## WHAT YOU HAVE TO DO
Below is a listing. Quote from it, exactly, the lines from the one containing "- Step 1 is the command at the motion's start" down to the one containing "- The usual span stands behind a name", both ends included, and nothing else.

## RECORDED INFORMATION
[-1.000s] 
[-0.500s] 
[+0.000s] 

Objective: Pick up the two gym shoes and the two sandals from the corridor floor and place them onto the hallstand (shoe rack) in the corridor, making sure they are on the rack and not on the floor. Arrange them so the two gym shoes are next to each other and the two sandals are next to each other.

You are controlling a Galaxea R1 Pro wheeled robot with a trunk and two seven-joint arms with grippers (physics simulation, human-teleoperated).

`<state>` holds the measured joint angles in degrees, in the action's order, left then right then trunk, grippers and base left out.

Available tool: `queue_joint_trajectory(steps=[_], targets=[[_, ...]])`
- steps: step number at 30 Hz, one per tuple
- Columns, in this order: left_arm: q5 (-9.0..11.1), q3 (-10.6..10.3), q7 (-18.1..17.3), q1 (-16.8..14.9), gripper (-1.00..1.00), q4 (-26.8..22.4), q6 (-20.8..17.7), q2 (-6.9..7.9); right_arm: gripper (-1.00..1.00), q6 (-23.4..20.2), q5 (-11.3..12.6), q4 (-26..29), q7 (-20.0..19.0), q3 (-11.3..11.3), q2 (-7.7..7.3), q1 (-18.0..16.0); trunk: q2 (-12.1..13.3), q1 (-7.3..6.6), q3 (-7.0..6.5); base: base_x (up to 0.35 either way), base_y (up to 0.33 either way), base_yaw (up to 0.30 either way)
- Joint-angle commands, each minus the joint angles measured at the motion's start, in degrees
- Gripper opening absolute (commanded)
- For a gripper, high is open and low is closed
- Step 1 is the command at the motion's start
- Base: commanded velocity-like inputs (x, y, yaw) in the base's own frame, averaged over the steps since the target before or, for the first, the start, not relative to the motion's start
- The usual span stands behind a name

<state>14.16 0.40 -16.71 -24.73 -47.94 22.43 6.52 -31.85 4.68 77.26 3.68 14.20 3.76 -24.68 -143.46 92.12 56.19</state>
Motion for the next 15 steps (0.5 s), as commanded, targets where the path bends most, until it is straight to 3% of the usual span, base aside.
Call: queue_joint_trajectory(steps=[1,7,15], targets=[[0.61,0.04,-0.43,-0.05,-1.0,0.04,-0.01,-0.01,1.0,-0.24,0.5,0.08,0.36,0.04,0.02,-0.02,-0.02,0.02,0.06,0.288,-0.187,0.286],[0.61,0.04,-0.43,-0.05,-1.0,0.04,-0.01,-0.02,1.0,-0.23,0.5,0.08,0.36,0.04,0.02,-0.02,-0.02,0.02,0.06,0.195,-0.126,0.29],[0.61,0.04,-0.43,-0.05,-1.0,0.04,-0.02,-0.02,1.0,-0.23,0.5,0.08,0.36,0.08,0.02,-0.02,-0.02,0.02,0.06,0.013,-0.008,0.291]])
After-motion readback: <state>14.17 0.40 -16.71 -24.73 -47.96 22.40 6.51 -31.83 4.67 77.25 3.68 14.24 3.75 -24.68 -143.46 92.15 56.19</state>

## OUTPUT OF THE EXERCISE
- Step 1 is the command at the motion's start
- Base: commanded velocity-like inputs (x, y, yaw) in the base's own frame, averaged over the steps since the target before or, for the first, the start, not relative to the motion's start
- The usual span stands behind a name

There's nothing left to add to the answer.